Loan Commitments, Values Edge Up as Recovery Continues

Lending commitments and values edged up again in November as the market recovery continued.

The value of new owner-occupier loan commitments for homes rose 10.1 per cent through the year to November 2023, while the number of these commitments rose 7.3 per cent, according to fresh data from the Australian Bureau of Statistics (ABS).

The value of the loans rose by $83 million to $17.9 billion for the month.

ABS head of finance statistics Mish Tan said the value and number of new owner-occupier home loan commitments November rose 0.1 per cent and 1 per cent on the previous month.

The value of total new investor loan commitments rose 1.9 per cent in November and was 18 per cent higher compared to a year ago.

“The growth in owner-occupier and investor lending seen through 2023 was driven by the three states with the largest populations,” Dr Tan said.

The number of new owner-occupier first home buyer loan commitments rose 3.5 per cent in November and was 20.3 per cent higher compared to a year ago.

The value of these commitments rose 2.8 per cent in the month and was 25.8 per cent higher for the year.

The number of refinanced owner-occupier loan commitments between lenders rose 4.2 per cent to 21,482 in the month. The record high of 28,132 was in July 2023.

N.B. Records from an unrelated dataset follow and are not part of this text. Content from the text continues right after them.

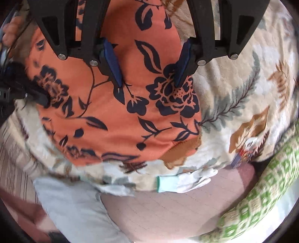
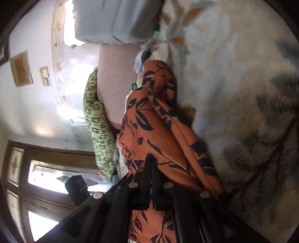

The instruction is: Fold small clothes

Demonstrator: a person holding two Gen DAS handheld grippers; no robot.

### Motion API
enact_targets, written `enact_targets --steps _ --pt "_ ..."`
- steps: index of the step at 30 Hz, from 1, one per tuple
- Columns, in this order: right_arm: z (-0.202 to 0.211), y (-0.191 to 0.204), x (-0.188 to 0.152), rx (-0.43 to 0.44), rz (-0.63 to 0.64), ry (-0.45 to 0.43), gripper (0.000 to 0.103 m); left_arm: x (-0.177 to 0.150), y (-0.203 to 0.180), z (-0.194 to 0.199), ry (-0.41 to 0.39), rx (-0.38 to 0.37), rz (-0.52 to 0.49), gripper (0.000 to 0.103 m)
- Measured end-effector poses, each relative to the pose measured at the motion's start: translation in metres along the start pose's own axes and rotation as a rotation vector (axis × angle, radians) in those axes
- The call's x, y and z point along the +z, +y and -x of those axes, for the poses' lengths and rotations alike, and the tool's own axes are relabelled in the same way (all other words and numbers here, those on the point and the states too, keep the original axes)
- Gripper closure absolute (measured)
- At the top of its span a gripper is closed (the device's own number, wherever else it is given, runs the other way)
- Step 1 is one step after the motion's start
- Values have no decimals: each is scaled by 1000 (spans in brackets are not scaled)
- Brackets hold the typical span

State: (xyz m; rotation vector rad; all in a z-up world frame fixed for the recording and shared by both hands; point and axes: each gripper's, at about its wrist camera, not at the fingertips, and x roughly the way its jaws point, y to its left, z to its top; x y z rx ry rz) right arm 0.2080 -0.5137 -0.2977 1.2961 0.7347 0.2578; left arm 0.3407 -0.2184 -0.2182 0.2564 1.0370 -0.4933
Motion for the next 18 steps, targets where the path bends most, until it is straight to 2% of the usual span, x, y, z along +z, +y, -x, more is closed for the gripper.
enact_targets --steps 1,2,5,7,9,13,16,18 --pt "3 7 -1 -3 7 -20 100 2 5 7 -14 -15 13 47" --pt "6 16 -1 12 22 -45 95 4 7 14 -35 -14 9 48" --pt "22 54 4 -27 162 -94 95 20 6 28 -117 54 -54 48" --pt "21 81 8 -26 244 -105 95 34 7 23 -105 66 -69 48" --pt "14 94 11 -51 270 -107 95 47 8 8 -62 109 -77 48" --pt "-21 104 30 -241 324 -51 95 63 13 -27 30 154 -59 48" --pt "-59 92 48 -354 303 58 95 65 9 -49 66 178 -86 45" --pt "-80 81 57 -471 300 45 98 69 8 -58 63 203 -100 39"
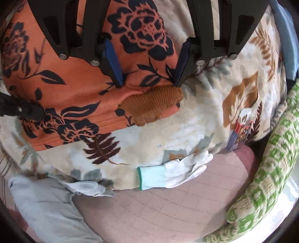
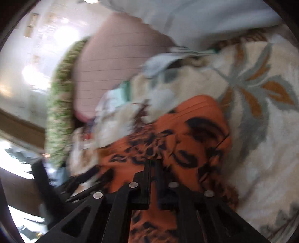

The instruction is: Fold small clothes

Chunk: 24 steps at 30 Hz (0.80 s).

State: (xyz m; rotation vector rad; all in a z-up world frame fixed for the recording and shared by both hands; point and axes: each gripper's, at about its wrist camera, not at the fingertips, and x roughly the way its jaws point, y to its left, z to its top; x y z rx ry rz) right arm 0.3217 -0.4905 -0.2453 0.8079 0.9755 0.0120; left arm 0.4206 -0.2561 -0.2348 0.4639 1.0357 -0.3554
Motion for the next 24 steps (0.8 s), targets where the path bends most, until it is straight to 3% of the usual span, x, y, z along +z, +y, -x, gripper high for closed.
enact_targets --steps 1,4,8,9,11,13,16,18,20,21,22,24 --pt "-8 -3 3 -3 5 -6 103 2 2 -2 7 -4 6 36" --pt "-10 -20 9 53 -74 -8 103 5 19 0 12 -79 93 37" --pt "24 -4 10 60 -21 -97 95 -5 38 25 -81 -148 190 37" --pt "29 0 9 86 -15 -91 95 -10 36 27 -85 -125 169 37" --pt "31 8 0 96 22 -27 95 -20 27 16 -1 -64 82 37" --pt "15 8 -17 -33 81 69 97 -32 32 19 8 -114 129 38" --pt "32 -5 -34 51 26 44 97 -52 49 44 -26 -241 235 38" --pt "57 -9 -37 97 -29 39 95 -70 53 60 -40 -275 256 37" --pt "88 -13 -43 178 -15 -23 95 -91 56 73 -42 -337 272 31" --pt "100 -15 -48 197 -3 -45 92 -103 58 77 -37 -369 289 27" --pt "107 -18 -53 203 -20 -57 81 -112 59 80 -27 -393 305 25" --pt "118 -30 -64 196 -53 -63 49 -130 60 84 -3 -443 334 24"
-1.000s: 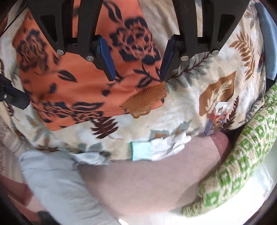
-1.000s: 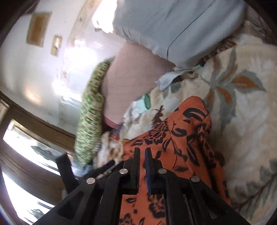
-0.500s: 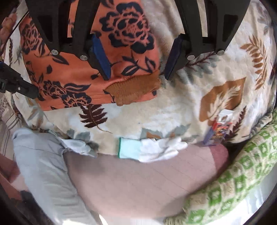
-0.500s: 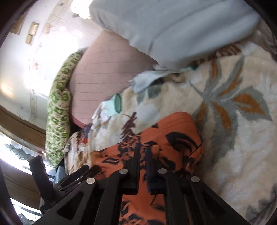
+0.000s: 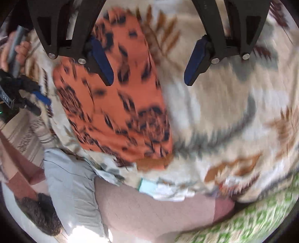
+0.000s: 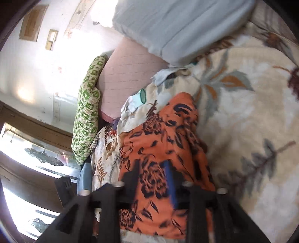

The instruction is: Fold small clothes

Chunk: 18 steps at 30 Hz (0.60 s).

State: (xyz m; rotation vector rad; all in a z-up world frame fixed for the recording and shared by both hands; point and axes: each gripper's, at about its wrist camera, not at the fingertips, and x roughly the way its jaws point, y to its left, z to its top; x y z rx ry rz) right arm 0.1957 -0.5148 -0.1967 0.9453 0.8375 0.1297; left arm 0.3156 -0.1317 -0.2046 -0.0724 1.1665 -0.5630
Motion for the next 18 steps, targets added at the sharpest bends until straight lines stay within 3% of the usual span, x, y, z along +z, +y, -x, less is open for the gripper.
enact_targets --steps 1,2,8,13,18 --pt "7 -5 -5 -10 -7 -20 26 -6 2 2 0 -10 14 23" --pt "15 -12 -10 -21 -13 -44 24 -10 5 1 1 -15 36 22" --pt "2 -44 -12 -42 -45 61 24 -9 -4 -23 -1 5 54 21" --pt "-39 -53 -11 -29 -28 158 24 -4 -32 -31 -53 88 -55 21" --pt "-60 -54 -10 51 -4 208 24 -1 -47 -40 -78 139 -120 21"
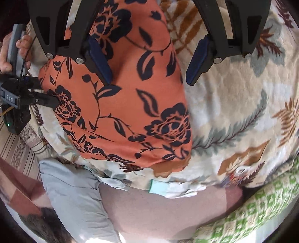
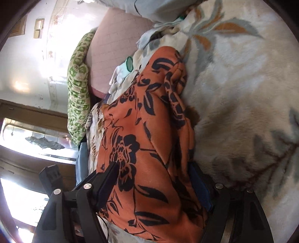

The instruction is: Fold small clothes

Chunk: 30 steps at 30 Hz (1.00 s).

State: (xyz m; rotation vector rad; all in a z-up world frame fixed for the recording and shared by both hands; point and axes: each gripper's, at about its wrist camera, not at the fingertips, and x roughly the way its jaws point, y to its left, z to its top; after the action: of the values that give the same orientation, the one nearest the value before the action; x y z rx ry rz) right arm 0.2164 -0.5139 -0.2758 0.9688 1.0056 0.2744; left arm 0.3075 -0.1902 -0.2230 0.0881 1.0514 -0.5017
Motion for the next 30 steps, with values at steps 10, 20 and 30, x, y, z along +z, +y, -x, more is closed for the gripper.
enact_targets --steps 10,20,30 --pt "-17 16 3 11 49 24 25 6 -14 -8 -40 57 -59 21" --pt "-33 30 -2 -94 94 12 36 8 -24 -12 -69 77 -103 21" --pt "-31 50 -5 -88 129 -5 46 9 -22 0 -109 53 -106 62"
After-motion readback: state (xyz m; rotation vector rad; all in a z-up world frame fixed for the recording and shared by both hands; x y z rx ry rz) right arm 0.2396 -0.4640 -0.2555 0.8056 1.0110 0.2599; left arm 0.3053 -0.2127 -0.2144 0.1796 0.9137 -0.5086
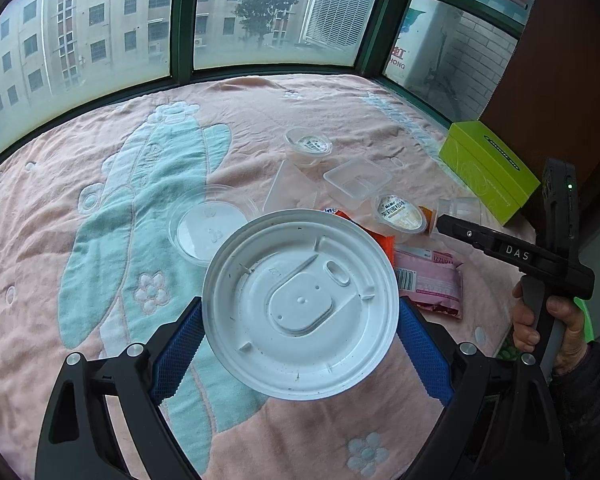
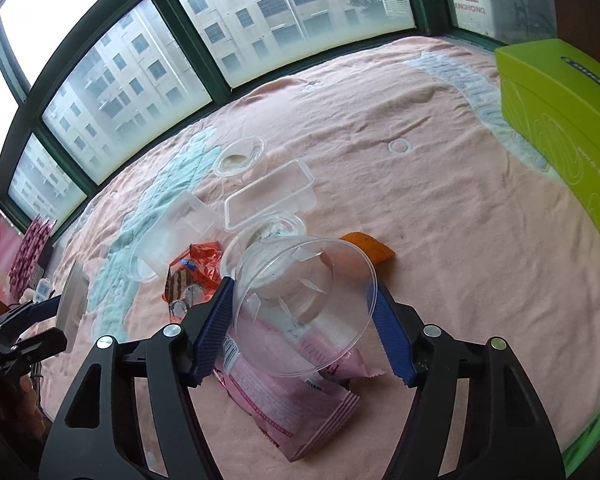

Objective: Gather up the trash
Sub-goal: 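Carry the clear cup into the green wastebasket with the right tool while the left tool holds the lid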

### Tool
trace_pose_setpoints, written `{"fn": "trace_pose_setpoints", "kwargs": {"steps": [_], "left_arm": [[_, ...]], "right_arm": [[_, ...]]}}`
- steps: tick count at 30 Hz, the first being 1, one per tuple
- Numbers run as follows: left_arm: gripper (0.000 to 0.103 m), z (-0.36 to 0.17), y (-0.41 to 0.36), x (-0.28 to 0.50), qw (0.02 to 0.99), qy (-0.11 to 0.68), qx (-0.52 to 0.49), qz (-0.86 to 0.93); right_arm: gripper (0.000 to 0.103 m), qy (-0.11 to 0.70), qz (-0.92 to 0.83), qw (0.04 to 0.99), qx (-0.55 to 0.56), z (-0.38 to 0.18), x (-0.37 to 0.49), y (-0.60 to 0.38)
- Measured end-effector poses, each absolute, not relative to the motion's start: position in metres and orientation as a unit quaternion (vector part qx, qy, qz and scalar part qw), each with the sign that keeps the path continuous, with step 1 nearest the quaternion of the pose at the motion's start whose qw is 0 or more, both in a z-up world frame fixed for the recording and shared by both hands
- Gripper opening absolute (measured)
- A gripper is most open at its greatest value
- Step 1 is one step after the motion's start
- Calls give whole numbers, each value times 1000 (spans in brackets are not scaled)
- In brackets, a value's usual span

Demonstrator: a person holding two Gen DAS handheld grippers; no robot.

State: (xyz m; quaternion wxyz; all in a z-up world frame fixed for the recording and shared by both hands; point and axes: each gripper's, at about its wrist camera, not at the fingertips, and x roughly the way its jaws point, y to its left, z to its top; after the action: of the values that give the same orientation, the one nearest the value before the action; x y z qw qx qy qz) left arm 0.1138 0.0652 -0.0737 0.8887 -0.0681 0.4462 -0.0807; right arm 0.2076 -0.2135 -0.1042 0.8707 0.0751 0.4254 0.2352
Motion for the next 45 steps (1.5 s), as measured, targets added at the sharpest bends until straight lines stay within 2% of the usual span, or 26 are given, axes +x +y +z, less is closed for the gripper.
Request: {"fn": "trace_pose_setpoints", "kwargs": {"steps": [22,45], "left_arm": [[89,-21,13,98,915,386,-60,-97],[89,9,-83,91,915,363,-28,-175]], "right_arm": [[67,354,99,930,22,-20,105,-246],[67,354,-28,934,48,-13,33,-333]]}}
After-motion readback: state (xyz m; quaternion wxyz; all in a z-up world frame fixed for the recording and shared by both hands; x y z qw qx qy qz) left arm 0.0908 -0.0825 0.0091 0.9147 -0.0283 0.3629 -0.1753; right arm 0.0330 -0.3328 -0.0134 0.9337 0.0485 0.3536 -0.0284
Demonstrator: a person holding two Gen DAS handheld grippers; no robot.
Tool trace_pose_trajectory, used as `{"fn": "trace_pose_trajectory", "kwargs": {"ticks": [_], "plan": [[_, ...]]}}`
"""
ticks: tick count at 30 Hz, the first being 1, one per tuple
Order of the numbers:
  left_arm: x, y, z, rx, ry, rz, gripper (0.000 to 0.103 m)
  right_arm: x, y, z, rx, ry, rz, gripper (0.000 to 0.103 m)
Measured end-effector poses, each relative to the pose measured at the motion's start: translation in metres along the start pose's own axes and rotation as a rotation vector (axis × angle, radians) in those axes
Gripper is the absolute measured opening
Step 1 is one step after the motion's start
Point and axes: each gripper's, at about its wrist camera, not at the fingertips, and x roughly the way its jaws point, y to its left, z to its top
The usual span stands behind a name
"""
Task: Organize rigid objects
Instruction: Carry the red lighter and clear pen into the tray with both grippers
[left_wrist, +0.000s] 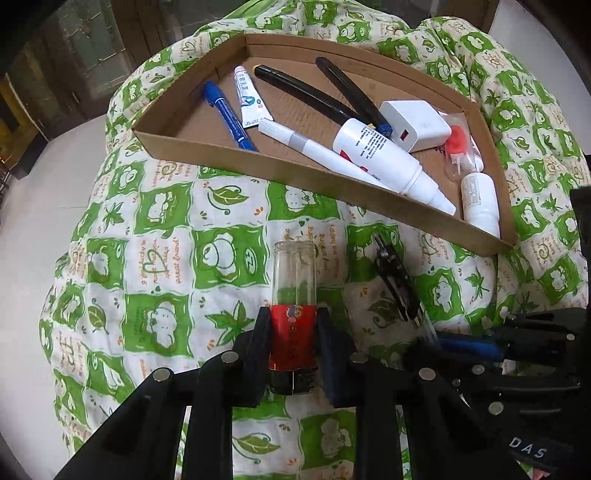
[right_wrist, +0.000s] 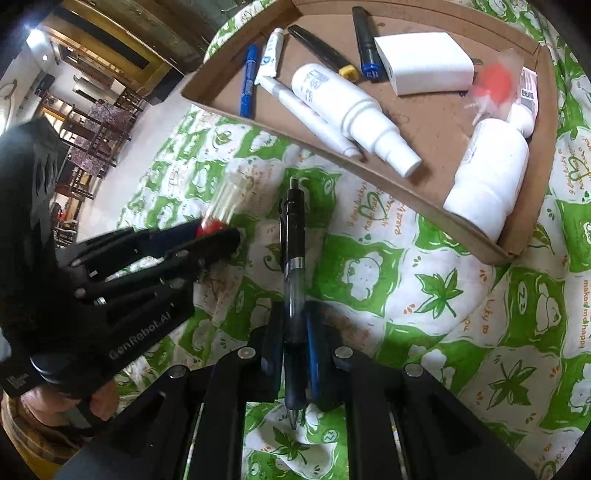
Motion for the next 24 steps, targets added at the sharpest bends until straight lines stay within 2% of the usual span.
{"fn": "trace_pose_trajectory", "kwargs": {"ticks": [2, 14, 24], "plan": [[-0.001, -0.01, -0.004, -0.003, -0.003, 0.001, 0.024, -0.002, 0.002, 0.0, -0.001, -0.012, 0.022, 0.01], [-0.038, -0.016, -0.03, -0.024, -0.037, 0.019, 0.024, -0.014, 0.001, 0.004, -0.009, -0.068, 0.096, 0.011], [-0.059, -0.015, -0.029, -0.028, -0.062, 0.015, 0.024, -0.022, -0.004, 0.005, 0.002, -0.1, 0.117, 0.011]]}}
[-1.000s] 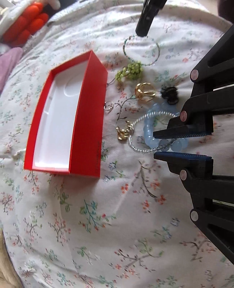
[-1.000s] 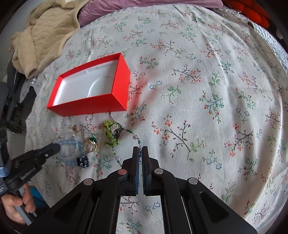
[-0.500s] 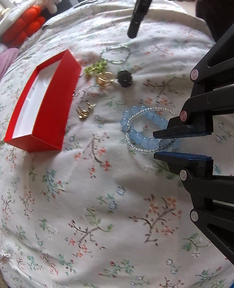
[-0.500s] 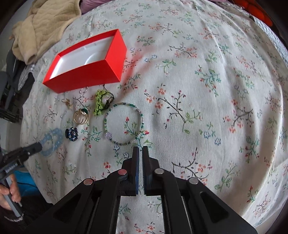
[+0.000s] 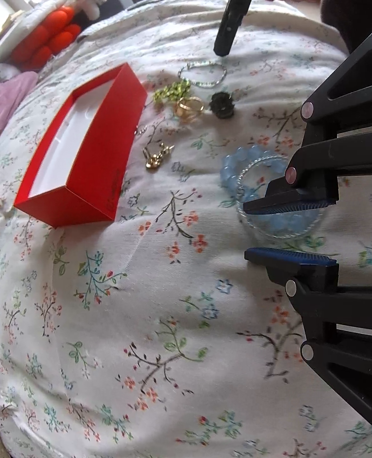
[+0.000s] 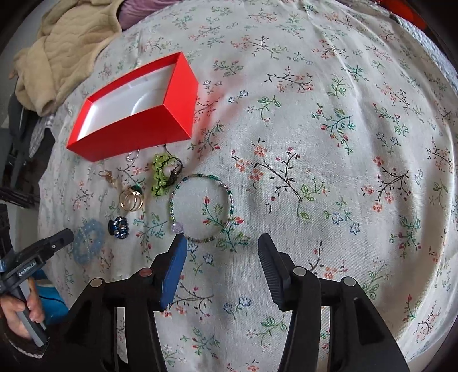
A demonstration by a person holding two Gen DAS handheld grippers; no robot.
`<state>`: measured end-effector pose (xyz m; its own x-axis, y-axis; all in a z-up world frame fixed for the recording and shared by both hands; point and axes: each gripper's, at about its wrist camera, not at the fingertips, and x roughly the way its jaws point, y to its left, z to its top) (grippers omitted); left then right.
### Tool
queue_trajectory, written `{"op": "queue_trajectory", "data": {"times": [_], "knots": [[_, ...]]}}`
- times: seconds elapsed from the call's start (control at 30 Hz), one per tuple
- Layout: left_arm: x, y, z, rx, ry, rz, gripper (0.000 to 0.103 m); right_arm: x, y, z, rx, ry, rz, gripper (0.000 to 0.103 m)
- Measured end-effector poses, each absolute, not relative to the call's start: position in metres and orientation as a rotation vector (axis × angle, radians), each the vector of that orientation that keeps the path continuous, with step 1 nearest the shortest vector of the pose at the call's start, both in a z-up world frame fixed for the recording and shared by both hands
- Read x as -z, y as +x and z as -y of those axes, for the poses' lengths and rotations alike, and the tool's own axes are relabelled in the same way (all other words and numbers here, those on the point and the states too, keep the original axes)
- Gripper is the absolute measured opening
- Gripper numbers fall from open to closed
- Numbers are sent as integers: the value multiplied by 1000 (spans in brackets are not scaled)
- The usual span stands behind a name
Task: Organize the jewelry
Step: 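Drag the clear bracelet from the pile with the left tool while the right tool pulls the green one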
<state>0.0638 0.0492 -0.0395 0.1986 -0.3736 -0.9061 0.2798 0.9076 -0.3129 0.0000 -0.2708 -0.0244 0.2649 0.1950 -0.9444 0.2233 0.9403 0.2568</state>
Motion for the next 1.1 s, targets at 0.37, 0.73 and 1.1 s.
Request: {"op": "queue_trajectory", "data": {"times": [0.37,0.73,1.1], "knots": [[33,64,-37,468,-55,-1261,0,36,20,259,57,294,-1317,14],[30,65,-44,476,-5,-1268,0,27,27,256,59,289,-1279,5],[51,60,-35,475,111,-1308,7,32,17,262,55,300,-1308,26]]}}
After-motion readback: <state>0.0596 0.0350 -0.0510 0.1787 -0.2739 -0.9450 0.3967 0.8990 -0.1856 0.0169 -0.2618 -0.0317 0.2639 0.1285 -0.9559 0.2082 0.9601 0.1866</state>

The November level was close to that of March 2022, just before the Reserve Bank began its series of cash rate rises, 13 in all.

The value of new loan commitments for total fixed-term personal finance fell 5.6 per cent to $2.4 billion.

Oxford Economics Australia senior economist Maree Kilroy said that following the rebound over 2023, they expected 2024 would be a softer year with home prices increasing a more muted 2.7 per cent nationally.

“Units are expected to outpace houses as affordability pressures, migration patterns and weak apartment completion volumes intensify competition in the city apartment markets,” she said.

“While Sydney and Melbourne are expected to record relatively softer growth, Perth is well-equipped to lead the pack as the city develops a more sizeable dwelling stock deficiency.” 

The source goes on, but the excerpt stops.